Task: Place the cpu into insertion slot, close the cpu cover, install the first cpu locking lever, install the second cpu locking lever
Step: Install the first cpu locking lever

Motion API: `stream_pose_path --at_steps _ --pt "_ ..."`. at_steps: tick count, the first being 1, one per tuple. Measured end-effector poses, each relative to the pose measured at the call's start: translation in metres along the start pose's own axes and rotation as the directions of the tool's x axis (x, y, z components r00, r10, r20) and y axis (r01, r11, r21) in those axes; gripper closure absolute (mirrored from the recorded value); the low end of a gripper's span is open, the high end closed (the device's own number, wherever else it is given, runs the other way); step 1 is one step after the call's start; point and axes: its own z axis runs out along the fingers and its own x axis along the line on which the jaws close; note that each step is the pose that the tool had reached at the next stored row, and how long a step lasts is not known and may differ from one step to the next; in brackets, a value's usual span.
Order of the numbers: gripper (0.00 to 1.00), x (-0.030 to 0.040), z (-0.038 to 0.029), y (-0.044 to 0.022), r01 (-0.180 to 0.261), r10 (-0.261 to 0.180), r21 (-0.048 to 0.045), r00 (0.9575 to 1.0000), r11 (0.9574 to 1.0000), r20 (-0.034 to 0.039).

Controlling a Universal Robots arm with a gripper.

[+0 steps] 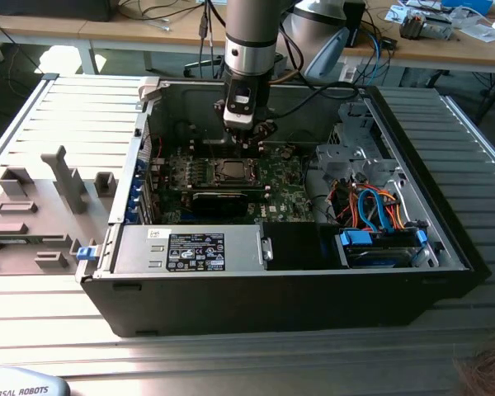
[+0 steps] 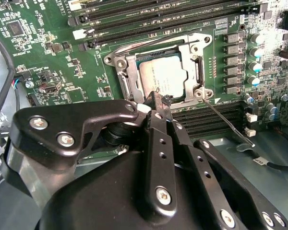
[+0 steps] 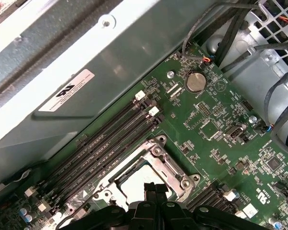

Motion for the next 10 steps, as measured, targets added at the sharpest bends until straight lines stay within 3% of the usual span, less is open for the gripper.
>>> stream_pose_path --at_steps 10 --pt "0.89 0.0 0.0 0.0 0.012 -0.012 -0.0001 0.9999 0.9999 0.0002"
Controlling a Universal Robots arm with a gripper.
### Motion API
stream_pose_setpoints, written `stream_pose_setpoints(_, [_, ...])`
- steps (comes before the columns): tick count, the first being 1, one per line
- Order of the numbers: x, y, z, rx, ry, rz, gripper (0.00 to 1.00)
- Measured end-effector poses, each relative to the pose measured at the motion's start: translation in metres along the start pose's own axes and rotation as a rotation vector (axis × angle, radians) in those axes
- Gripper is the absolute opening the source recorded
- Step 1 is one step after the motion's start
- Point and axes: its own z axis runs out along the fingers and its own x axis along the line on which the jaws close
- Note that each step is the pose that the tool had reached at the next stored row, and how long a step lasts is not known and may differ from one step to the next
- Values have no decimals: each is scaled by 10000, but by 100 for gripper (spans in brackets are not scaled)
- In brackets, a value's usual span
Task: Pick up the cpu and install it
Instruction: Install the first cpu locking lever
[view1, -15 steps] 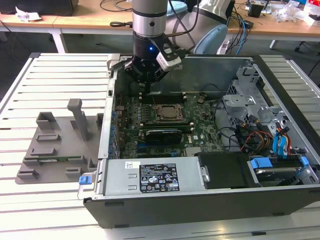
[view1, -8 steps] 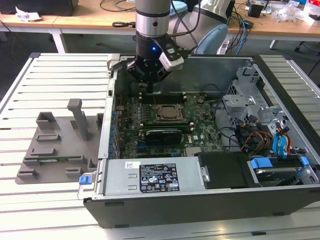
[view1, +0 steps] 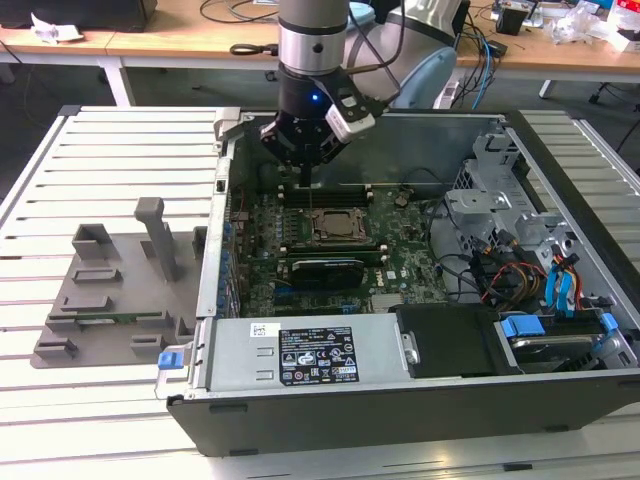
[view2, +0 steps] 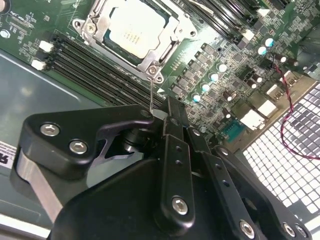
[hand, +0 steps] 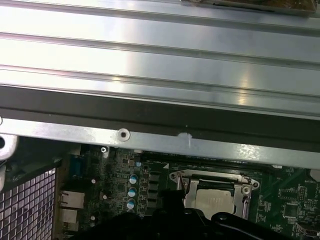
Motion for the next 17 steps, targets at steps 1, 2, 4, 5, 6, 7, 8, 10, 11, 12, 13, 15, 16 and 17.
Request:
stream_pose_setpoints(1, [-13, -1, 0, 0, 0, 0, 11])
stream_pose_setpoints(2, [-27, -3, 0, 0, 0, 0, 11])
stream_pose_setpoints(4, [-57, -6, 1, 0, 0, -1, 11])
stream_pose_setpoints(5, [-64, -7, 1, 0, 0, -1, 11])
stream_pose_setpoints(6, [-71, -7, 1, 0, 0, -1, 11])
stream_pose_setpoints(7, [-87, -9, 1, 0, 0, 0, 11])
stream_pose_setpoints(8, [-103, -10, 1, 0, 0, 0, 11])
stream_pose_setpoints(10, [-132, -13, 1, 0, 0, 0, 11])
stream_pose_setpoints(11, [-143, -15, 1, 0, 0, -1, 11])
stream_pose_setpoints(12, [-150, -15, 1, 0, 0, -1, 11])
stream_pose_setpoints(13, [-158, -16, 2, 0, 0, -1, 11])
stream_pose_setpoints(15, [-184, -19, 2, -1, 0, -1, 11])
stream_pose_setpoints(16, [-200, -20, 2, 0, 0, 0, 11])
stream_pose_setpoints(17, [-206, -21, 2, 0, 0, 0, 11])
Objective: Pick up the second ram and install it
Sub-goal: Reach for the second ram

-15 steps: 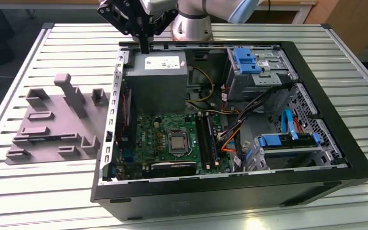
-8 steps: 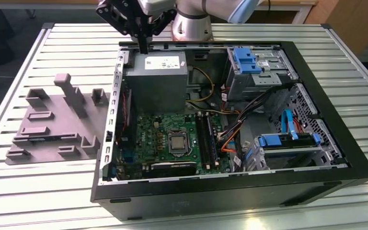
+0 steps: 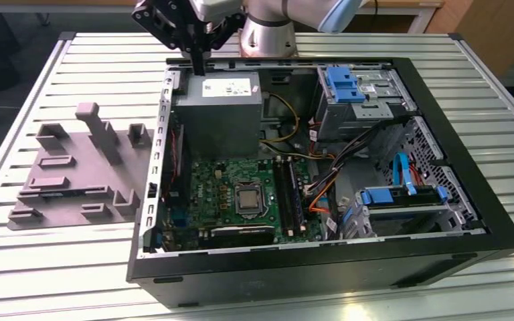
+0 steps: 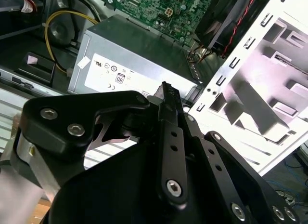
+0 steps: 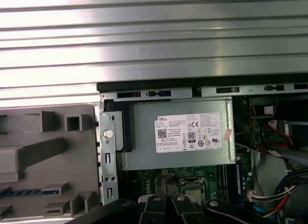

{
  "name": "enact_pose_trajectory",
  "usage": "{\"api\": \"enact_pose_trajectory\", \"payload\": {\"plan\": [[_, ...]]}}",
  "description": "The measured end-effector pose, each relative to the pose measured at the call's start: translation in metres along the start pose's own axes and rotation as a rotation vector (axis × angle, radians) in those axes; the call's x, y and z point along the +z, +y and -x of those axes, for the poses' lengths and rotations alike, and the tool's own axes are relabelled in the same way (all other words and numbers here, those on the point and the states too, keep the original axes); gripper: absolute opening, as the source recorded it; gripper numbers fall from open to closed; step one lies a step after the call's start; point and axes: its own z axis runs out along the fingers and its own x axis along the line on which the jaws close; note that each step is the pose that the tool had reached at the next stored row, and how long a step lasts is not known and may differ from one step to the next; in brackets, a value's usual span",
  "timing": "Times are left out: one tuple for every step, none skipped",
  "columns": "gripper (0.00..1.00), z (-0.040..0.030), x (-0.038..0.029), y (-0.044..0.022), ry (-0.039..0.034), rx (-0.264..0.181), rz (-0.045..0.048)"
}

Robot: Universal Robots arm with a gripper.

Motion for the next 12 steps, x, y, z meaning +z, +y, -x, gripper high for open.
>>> {"api": "enact_pose_trajectory", "payload": {"plan": [[0.11,-0.0003,0.0,0.0,0.0,0.0,0.0],[0.11,-0.0006,0.0001,-0.0001,0.0,0.0,0.0],[0.11,-0.0009,0.0001,-0.0001,0.0,0.0,0.0],[0.11,-0.0012,0.0001,-0.0001,0.0,0.0,0.0],[0.11,-0.0015,0.0002,-0.0001,0.0,0.0,0.0],[0.11,-0.0018,0.0002,-0.0001,0.0,0.0,0.0],[0.11,-0.0022,0.0002,-0.0002,0.0,0.0,0.0],[0.11,-0.0026,0.0003,-0.0002,0.0,0.0,0.0],[0.11,-0.003,0.0003,-0.0002,0.0,0.0,0.0],[0.11,-0.0033,0.0003,-0.0003,0.0,0.0,0.0],[0.11,-0.0036,0.0004,-0.0003,0.0,0.0,0.0],[0.11,-0.0039,0.0004,-0.0003,0.0001,0.0,0.0]]}}
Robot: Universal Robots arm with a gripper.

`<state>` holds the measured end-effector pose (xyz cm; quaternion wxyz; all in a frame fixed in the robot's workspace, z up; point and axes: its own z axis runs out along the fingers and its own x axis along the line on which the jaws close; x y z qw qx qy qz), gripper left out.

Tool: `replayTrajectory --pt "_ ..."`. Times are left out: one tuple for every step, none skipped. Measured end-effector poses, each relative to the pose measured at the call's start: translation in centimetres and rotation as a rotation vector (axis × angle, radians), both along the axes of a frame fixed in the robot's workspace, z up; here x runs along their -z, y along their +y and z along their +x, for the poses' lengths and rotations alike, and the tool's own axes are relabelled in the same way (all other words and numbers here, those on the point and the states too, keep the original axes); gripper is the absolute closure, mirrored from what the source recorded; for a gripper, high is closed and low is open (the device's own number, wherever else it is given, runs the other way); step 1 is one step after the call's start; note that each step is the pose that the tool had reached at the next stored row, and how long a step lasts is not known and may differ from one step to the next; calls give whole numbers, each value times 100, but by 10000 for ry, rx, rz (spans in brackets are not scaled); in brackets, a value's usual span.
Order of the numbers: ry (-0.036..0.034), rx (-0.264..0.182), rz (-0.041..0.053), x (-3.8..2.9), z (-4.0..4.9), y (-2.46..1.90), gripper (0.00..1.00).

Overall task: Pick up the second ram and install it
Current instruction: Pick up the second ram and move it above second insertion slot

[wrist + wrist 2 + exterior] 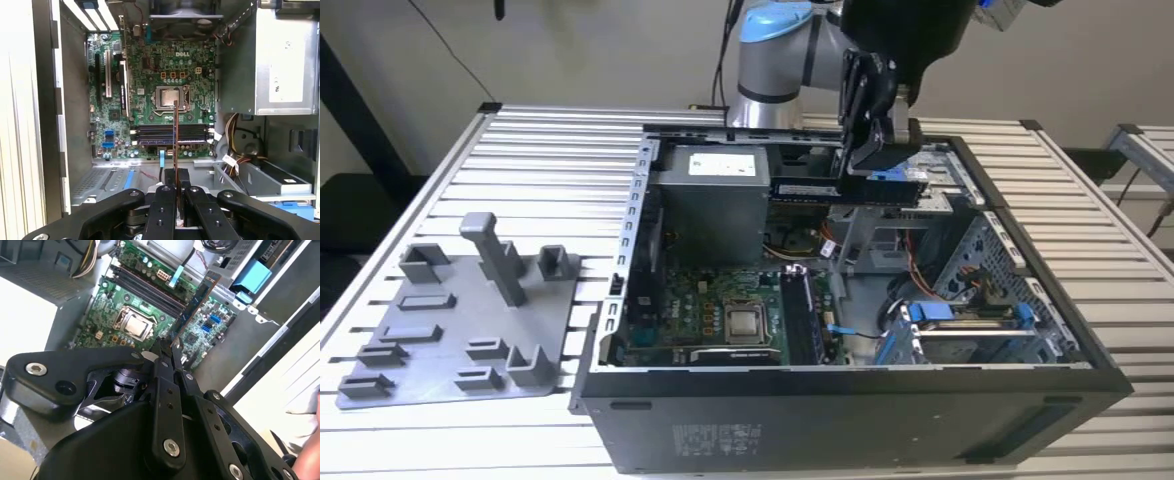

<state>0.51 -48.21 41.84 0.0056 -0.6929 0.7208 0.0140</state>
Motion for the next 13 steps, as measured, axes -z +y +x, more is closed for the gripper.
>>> replayTrajectory --pt "0 1 -1 0 0 29 86" --pt "0 1 -2 0 0 59 86" --pt "-1 0 -2 0 0 90 86" --pt "-1 1 0 1 0 121 86" --pt "0 1 -1 1 0 152 86" --pt "0 0 0 1 0 184 86" --pt "0 0 -1 1 0 215 86" --pt "0 0 -2 1 0 247 86" --pt "0 0 -1 2 0 280 86" --pt "0 0 -1 2 0 311 86" --pt "0 0 -1 2 0 341 86" --pt "0 0 -1 2 0 371 86" --pt "0 0 0 3 0 400 86"
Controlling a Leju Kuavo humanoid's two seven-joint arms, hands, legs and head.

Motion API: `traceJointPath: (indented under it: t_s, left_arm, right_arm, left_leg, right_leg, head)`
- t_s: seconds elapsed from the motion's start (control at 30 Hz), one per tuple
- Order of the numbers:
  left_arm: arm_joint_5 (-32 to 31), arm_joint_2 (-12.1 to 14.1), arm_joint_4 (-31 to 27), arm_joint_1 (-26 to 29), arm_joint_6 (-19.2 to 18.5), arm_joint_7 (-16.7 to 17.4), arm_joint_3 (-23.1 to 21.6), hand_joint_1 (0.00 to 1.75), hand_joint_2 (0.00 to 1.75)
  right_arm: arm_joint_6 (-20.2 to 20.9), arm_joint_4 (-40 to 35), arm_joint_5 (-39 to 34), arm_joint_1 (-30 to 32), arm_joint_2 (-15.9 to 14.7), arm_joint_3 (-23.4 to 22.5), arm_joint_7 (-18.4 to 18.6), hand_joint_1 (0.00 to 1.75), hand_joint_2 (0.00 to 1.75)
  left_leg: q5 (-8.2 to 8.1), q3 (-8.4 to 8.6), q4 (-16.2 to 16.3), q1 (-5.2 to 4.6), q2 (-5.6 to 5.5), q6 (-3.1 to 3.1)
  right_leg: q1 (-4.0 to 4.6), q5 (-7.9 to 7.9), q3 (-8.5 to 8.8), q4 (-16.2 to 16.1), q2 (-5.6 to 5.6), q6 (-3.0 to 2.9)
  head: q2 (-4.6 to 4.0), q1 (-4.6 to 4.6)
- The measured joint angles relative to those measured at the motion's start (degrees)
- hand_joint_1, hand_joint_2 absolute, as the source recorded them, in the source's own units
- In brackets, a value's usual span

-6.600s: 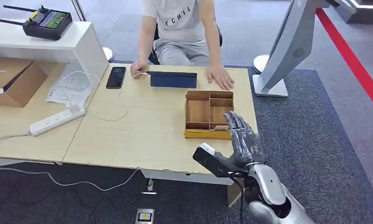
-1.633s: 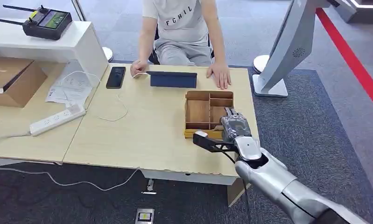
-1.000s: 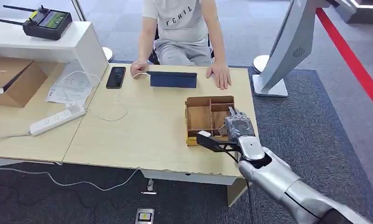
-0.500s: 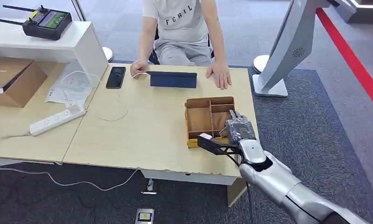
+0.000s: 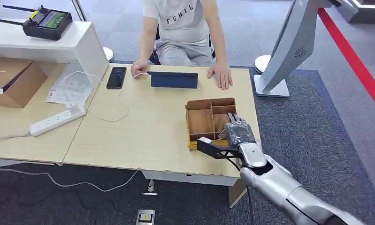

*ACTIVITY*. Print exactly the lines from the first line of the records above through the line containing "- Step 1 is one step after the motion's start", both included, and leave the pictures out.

*SOLUTION TO THE PROBLEM*.
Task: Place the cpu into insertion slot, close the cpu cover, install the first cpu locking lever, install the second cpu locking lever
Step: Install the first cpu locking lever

Motion API: `stream_pose_path --at_steps _ --pt "_ ..."`. at_steps: tick count, the first being 1, one per tuple. Measured end-effector poses, each relative to the pose measured at the call's start: translation in metres along the start pose's own axes and rotation as the directions of the tool's x axis (x, y, z components r00, r10, r20) and y axis (r01, r11, r21) in those axes; gripper closure absolute (mirrored from the recorded value); the low end of a gripper's span is open, the high end closed (the device's own number, wherever else it is given, runs the other way); step 1 is one step after the call's start; point and axes: its own z axis runs out along the fingers and its own x axis along the line on which the jaws close; note that each step is the pose that the tool had reached at the next stored row, and how long a step lasts is not known and may differ from one step to the next; in brackets, a value's usual span.
Order of the numbers: gripper (0.00 to 1.00), x (-0.030 to 0.040), z (-0.038 to 0.029), y (-0.044 to 0.022), r01 (-0.180 to 0.261), r10 (-0.261 to 0.180), r21 (-0.048 to 0.045), r00 (0.9575 to 1.0000), r11 (0.9574 to 1.0000), r20 (-0.034 to 0.039).

Controlling a Universal Robots arm with a gripper.

[+0 steps] 
[+0 steps] 
[+0 steps] 

Motion for the next 10 steps, as measured, targets added at the sharpest bends until straight lines stay within 3% of the usual span, less is open for the gripper.
>>> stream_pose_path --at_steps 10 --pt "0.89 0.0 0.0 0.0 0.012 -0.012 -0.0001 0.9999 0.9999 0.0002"
Controlling a Universal Robots arm with a gripper.
### Motion API
stream_pose_setpoints, written `stream_pose_setpoints(_, [_, ...])`
- steps (comes before the columns): tick count, the first being 1, one per line
- Order of the numbers: x, y, z, rx, ry, rz, gripper (0.00 to 1.00)
- Measured end-effector poses, each relative to the pose measured at the motion's start: translation in metres along the start pose's own axes and rotation as a rotation vector (axis × angle, radians) in those axes
- Gripper is the absolute opening the source recorded
- Step 1 is one step after the motion's start

This answer has been written out in full.